最後に「エピローグ」で真相が明かされますが、〈チャー坊〉が計画に関与していることはその直前までで明らかなものの、〈チャー坊〉自身には犯行は不可能なので、冨士山――そのクローンが犯人であることは予想できるのではないかと思われます。しかしここで、脅迫状そのものが大胆な手がかりだったことが示されるのが非常に秀逸。わざわざ図示されていた(101頁)ので、何かありそうだとは思っていたのですが、まったくその意味には思い至らず、完全に脱帽です。
そして、プラナリアセンター爆破事件の際の、クローンの首切りの意味――その裏に隠された犯人の計画が秀逸。かくして、終始ミステリとして進んできた物語の最後にきて、SF的なテーマ――“被造物”の反抗というテーマはSFとして古典的ではありますが――が浮上してくるのが印象的で、SF的な設定が決してトリックのためだけのものではなく、物語としっかり結びついているところに作者の手腕がうかがえます。

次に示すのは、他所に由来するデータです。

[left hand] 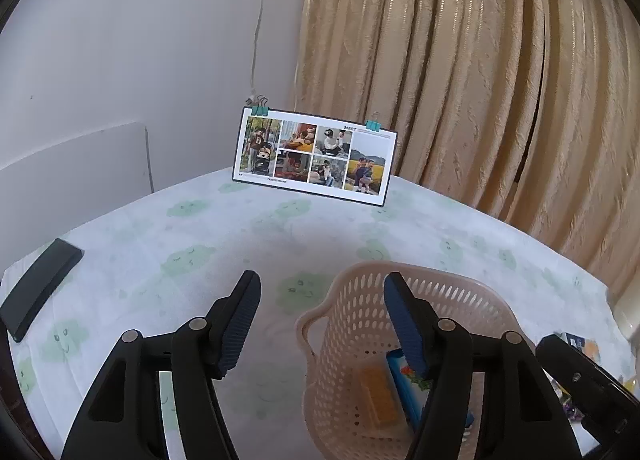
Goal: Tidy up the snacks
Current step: 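Lower the blue cracker packet into the basket and open the right gripper, then grasp the yellow jelly cup with the right gripper while the left grasps a small wrapped snack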
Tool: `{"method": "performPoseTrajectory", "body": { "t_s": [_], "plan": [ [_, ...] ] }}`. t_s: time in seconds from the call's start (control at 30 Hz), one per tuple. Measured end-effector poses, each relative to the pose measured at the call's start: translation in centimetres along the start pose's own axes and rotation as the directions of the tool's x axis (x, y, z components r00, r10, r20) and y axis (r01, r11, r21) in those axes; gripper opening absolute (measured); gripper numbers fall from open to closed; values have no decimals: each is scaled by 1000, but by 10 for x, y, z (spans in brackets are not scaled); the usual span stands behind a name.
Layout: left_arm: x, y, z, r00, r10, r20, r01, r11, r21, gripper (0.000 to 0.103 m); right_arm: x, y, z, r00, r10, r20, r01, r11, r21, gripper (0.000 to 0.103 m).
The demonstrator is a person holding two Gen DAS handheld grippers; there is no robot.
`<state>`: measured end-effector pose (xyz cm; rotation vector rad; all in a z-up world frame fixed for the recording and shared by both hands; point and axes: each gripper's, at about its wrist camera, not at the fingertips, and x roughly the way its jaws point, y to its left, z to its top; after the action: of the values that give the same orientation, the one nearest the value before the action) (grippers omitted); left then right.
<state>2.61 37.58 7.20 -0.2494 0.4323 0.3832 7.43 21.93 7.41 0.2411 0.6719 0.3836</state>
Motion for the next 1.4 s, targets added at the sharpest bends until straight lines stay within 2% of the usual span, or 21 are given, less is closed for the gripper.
{"method": "performPoseTrajectory", "body": {
  "t_s": [0.07,0.37,0.87,1.07,1.4],
  "plan": [
    [-2,-2,-1,1000,3,9,-3,1000,5,71,-2,-6,0,1000,-8,3,8,1000,11,64],
    [-4,-12,-5,1000,11,28,-12,999,48,75,-15,-38,-2,997,-74,31,73,996,60,64],
    [-9,-29,-14,996,46,83,-55,992,112,76,-43,-94,-4,981,-184,66,175,976,131,65],
    [-9,-37,-18,996,44,80,-55,988,145,77,-59,-125,-10,964,-258,62,246,957,155,66],
    [-12,-61,-28,998,8,56,-19,980,199,77,-99,-195,-23,916,-397,57,372,894,248,68]
  ]
}}
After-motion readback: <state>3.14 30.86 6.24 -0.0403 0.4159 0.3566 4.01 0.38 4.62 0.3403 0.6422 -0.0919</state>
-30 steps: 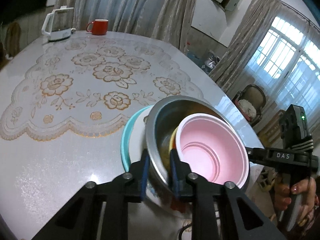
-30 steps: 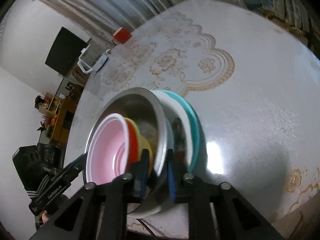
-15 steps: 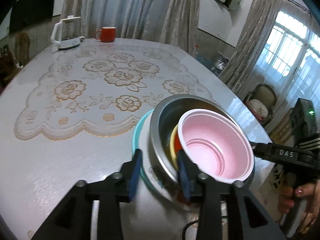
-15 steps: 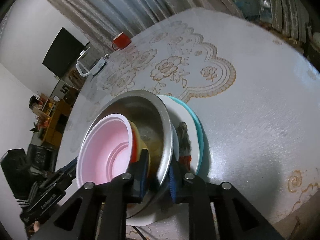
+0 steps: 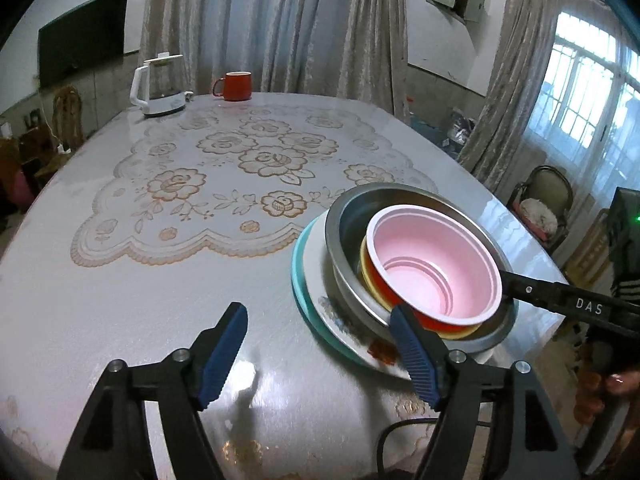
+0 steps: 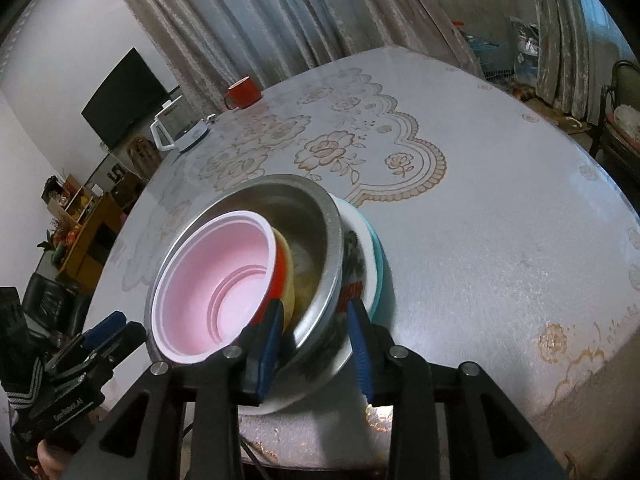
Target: Organize plates and bowls
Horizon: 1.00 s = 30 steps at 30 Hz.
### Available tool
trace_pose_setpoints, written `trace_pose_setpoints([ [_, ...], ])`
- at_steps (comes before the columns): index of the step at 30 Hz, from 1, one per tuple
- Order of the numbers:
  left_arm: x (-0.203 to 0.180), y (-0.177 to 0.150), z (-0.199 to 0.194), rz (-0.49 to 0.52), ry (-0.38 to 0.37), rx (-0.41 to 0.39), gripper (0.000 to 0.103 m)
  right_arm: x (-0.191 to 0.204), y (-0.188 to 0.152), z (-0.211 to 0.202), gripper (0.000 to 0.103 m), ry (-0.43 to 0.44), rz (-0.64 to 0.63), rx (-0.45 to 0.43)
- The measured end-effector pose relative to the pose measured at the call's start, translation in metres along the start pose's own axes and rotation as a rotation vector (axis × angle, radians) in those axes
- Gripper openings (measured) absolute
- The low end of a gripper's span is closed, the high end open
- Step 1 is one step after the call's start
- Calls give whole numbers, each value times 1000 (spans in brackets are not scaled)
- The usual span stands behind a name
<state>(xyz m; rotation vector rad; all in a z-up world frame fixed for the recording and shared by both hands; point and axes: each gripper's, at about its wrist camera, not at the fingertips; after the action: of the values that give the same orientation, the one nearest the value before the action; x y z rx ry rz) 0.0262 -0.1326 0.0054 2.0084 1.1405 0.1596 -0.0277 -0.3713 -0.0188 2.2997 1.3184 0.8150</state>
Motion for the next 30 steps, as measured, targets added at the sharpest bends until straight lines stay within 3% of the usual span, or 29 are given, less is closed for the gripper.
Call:
trace_pose_setpoints([
  [8, -6, -12, -9, 12, 20, 3, 89, 12, -14, -14, 35, -32, -60, -54],
  [18, -8, -19, -21, 15, 49, -14, 93, 33, -33, -27, 36, -55, -140, -113],
  [22, -6, -21, -28, 8, 59, -38, 102, 38, -41, -32, 36, -46, -155, -124],
  [30, -13, -29, -35, 44, 114, -40, 103, 48, -65, -36, 38, -57, -189, -131],
])
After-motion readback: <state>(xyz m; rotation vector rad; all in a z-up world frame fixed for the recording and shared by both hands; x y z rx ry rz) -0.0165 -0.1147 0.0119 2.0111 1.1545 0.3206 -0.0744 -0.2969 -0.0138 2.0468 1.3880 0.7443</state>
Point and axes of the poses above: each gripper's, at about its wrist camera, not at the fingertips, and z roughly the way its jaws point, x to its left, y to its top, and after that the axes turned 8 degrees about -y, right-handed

ただし、(“逆の決め手”もあるものの)大筋ではよくできていた〈チャー坊〉の推理がひっくり返されることで、密かに大きな破綻が生じているのが難点です。問題は廃棄物処理センターへの侵入事件で、不審者(冨士山のクローン)の真の目的は柴田を嵌める“偽のシナリオ”

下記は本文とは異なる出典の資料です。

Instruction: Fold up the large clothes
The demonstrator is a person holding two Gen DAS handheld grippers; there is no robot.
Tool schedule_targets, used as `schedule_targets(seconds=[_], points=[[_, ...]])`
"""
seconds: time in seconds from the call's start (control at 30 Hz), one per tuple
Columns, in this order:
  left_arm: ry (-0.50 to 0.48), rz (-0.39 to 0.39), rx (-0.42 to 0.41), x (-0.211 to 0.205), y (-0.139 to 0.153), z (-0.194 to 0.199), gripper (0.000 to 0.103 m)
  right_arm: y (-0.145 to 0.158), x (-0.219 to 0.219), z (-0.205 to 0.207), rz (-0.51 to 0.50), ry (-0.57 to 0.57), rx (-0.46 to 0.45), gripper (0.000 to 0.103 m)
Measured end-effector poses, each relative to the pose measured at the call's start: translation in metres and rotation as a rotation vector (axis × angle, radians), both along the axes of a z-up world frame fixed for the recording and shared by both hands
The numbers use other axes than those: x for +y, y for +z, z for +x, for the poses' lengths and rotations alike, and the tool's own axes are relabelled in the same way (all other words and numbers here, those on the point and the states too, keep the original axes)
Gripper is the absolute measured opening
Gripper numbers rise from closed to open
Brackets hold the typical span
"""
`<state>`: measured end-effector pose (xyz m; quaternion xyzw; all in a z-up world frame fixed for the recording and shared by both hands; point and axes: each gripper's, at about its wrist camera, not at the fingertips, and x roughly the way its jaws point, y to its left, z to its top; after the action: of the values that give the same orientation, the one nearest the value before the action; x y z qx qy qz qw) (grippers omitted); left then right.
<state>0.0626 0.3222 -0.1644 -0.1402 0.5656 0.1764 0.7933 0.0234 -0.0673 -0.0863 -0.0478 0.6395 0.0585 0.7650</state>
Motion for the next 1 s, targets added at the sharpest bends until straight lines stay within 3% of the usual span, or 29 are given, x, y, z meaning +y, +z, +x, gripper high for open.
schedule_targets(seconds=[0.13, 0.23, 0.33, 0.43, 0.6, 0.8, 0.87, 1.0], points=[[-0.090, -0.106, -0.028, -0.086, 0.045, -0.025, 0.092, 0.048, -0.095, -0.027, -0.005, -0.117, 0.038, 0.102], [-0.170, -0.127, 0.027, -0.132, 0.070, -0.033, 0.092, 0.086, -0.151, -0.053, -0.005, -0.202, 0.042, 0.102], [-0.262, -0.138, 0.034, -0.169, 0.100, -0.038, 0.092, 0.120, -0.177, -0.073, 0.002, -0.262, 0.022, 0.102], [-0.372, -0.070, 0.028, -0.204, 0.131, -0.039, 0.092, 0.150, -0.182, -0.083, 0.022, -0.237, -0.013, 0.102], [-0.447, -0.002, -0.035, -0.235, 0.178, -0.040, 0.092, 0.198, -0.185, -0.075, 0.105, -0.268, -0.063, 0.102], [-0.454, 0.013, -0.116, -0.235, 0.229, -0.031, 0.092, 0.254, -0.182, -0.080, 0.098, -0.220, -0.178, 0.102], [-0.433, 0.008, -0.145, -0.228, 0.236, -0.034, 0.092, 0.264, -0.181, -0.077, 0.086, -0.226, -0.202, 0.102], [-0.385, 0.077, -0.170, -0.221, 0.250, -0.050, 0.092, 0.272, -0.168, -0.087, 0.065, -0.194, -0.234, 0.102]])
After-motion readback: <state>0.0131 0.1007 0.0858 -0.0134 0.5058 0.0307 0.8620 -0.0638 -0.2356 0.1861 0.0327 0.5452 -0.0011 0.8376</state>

(290頁)だったということになります(*4)が、作中でも柴田が考えている(*5)ように、そもそも柴田が(ふと思い立って腕時計を探しに管理棟に立ち入り、警備室の監視カメラの映像で不審者に気づいて)廃棄物処理センターに来ることはまったく期待できないはず。しかしこの事件は、“犯人は弱視”だと柴田をミスリードするには不可欠なので、確率の低い偶然を当てにすることは到底できません。というわけで、この部分がいかんともしがたいことになっているのが残念です。
*2: 拙文「叙述トリック分類#[A-1-2]二人一役」を参照。
*3: こちらは、
“十時五十四分。/スマートフォンをバッグにしまう。”(226頁)と、スマートフォンで時刻を確認していることを匂わせることで、腕時計をしている「十一 柴田和志」の河内ゐのりとの差異を出そうとしてある、くらいしか手がかりは見当たらないようにも思いますが、あくまでも副次的なトリックなので問題ではないでしょう。
*4: 〈チャー坊〉と通じている冨士山のクローンは、すでに生首が焼却されていることも知っていると考えられるので、本物の冨士山の場合と違って生首を回収しにいく理由はありません。
*5:
“和志が警備室のモニターで侵入者に気づいたのはまったくの偶然であり、不審者が誰かと鉢合わせることを想定していたとは思えなかった。”(157頁)とあります。